All day I have done nothing really. I've gone on Tumblr , Twitter , and Instagram occasionally and watched TV. Just the usual. All I've eaten today was a bowl of cereal and I slice of veggie pizza. I'm hungry now but I refuse to eat anything else. The weekend went by too fast.

Now I'm laying in bed again thinking about Harry. What am I gonna say to him tomorrow ? Maybe I could just stick to the " I was cold " plan. Or maybe I could just tell him the truth. But if I told him the truth he wouldn't understand. I guess I'm sticking to being cold.

********

Ugh , Monday morning , worst part of the week. And I get to spend this Monday morning with Harry.

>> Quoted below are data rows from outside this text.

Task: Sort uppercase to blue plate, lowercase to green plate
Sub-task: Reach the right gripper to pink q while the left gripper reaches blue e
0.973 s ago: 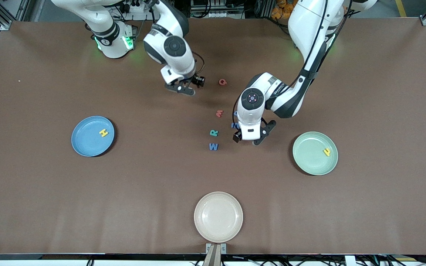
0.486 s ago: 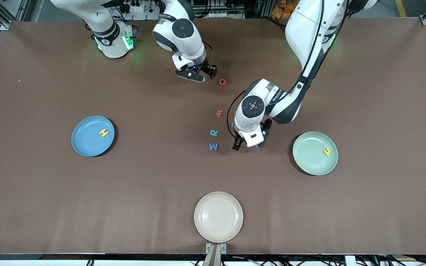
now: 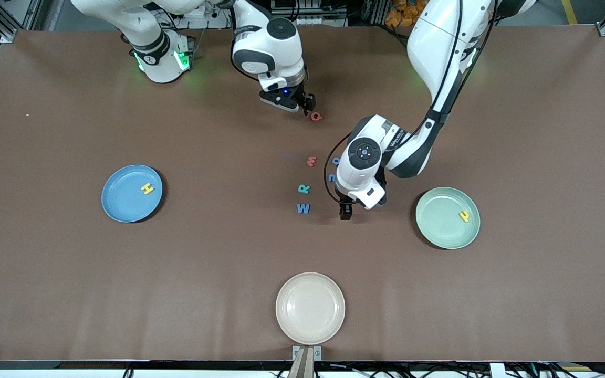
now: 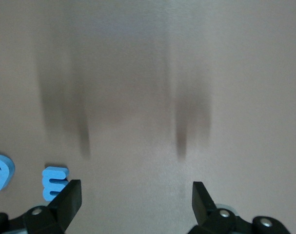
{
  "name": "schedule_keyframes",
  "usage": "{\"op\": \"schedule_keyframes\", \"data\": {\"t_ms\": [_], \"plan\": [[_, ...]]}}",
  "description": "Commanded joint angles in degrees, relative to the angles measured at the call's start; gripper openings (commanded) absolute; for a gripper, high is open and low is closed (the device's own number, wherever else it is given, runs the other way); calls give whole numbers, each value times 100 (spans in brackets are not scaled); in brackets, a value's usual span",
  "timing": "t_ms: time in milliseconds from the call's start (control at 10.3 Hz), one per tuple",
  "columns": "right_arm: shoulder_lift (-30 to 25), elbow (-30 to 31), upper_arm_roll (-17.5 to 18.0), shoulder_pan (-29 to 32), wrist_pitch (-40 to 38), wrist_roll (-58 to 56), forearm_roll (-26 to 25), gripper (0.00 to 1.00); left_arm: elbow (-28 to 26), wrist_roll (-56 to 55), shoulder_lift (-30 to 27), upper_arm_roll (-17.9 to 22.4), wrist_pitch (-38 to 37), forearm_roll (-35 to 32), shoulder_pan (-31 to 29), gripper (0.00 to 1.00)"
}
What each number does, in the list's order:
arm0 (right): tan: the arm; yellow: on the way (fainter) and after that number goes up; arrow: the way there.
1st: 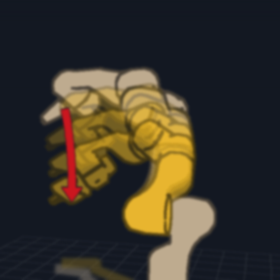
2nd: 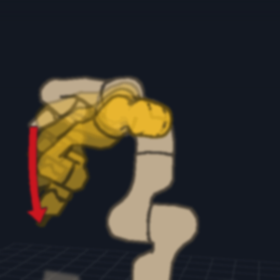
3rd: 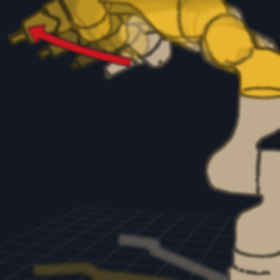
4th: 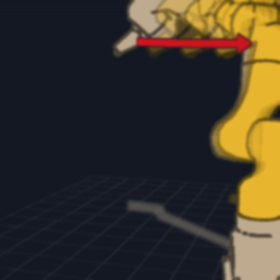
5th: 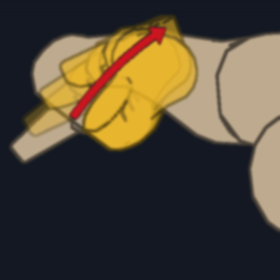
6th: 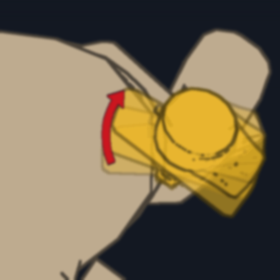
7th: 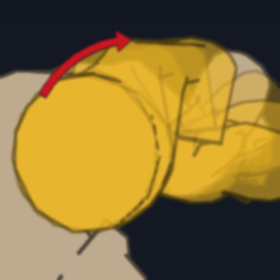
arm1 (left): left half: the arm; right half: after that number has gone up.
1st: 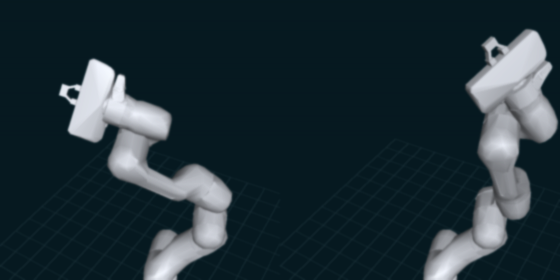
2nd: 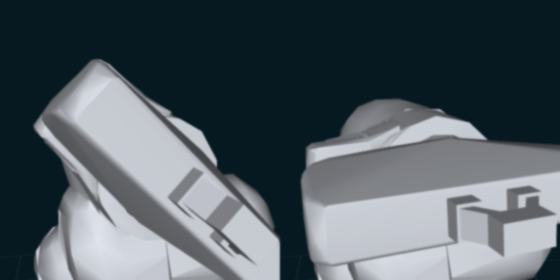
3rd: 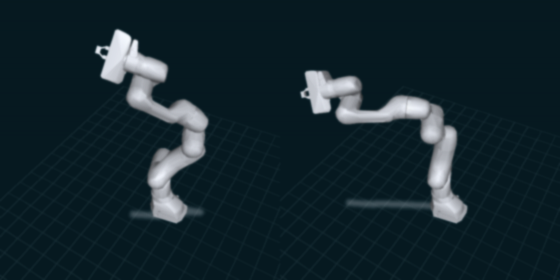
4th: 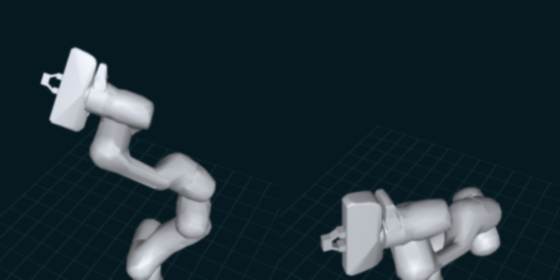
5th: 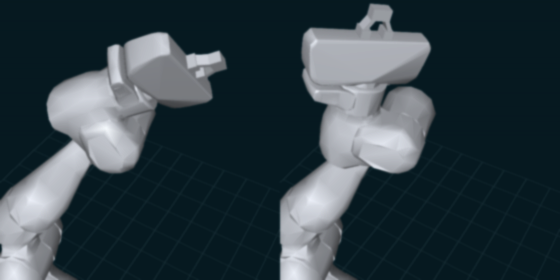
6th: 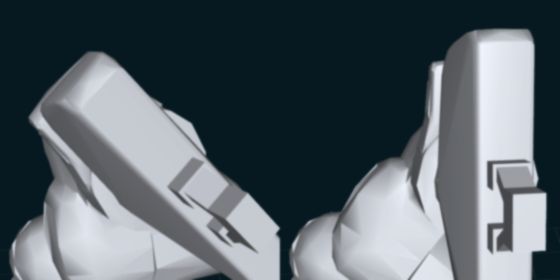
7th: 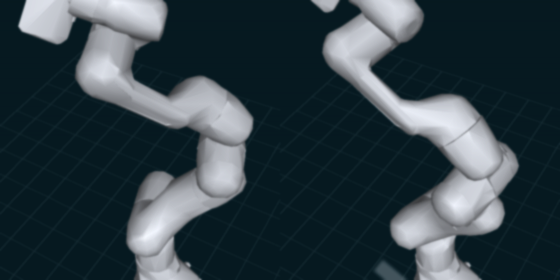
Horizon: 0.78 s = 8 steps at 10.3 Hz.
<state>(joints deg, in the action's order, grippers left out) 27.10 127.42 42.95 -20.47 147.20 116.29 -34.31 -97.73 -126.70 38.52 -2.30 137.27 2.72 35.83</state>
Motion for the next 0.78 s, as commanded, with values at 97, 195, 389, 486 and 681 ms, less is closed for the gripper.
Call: {"op": "schedule_keyframes", "data": {"t_ms": [97,195,389,486,681], "plan": [[585,-779,-77,-369,-419,508,-269,85,-70,-741,24,28,46,45,134,100],[647,-963,-77,-422,-664,605,-286,85,-123,-846,33,28,46,36,308,100],[893,-1210,-111,-536,-868,632,-295,85,-132,-900,129,28,46,1,467,100],[990,-1307,-260,-693,-877,702,-382,85,-132,-918,182,28,46,1,503,100],[1122,-1352,-323,-791,-930,1331,-1039,85,-141,-918,244,28,46,-43,504,100]]}}
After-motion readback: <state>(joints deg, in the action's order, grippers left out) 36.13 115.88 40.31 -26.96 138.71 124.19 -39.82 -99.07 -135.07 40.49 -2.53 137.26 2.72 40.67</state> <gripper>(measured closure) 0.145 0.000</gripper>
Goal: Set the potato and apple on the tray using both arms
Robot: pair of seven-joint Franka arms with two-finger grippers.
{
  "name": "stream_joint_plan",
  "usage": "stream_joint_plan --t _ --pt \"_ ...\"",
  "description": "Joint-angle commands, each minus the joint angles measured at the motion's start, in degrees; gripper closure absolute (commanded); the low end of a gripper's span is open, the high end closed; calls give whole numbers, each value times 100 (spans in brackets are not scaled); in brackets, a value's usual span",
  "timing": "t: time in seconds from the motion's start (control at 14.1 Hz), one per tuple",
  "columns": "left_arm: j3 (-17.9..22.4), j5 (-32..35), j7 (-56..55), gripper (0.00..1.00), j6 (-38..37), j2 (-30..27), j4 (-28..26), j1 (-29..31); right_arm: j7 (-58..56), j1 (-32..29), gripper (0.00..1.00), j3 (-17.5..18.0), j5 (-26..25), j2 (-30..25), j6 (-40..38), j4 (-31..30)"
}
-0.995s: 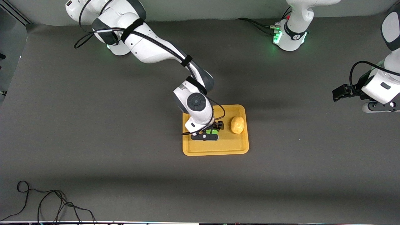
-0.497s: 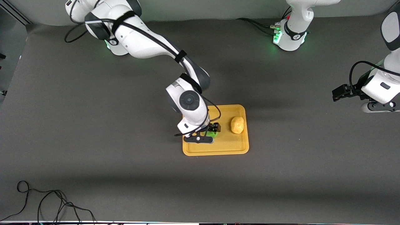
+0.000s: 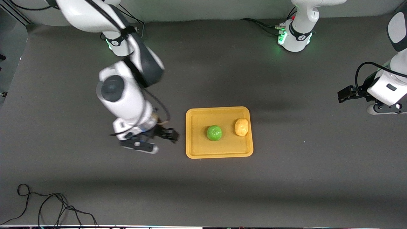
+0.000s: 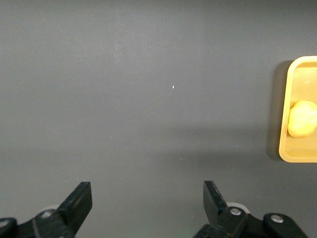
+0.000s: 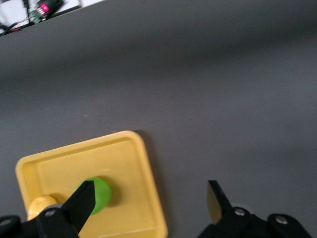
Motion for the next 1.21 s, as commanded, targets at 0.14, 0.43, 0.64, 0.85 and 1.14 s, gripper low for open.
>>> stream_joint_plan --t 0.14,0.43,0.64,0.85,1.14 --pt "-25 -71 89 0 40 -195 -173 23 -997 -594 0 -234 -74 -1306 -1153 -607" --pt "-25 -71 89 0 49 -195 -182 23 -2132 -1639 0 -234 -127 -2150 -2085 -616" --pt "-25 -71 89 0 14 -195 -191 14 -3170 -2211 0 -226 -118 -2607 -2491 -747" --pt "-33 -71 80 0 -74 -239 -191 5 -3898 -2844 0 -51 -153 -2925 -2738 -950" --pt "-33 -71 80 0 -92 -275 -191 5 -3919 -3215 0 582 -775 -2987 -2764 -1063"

When I get to class Harry is already there and he is in the desk next to mine. If he asks about Saturday I'm just going to stick to being cold , hopefully he wont ask. If he doesn't ask then I won't say anything. I walk over to the desk and he smiles at me. Damn he is so attractive.

" Hey. " I say trying to act like nothing ever happened.

"Hey Peyton , Mr. Bluehill told me we get to work on the papers until Wednesday in class, so I just came to sit over with you. " he says.

Great , I think. " Okay , Harry that's fine. " I smile.

" Are you okay? " he asks. My stomach drops.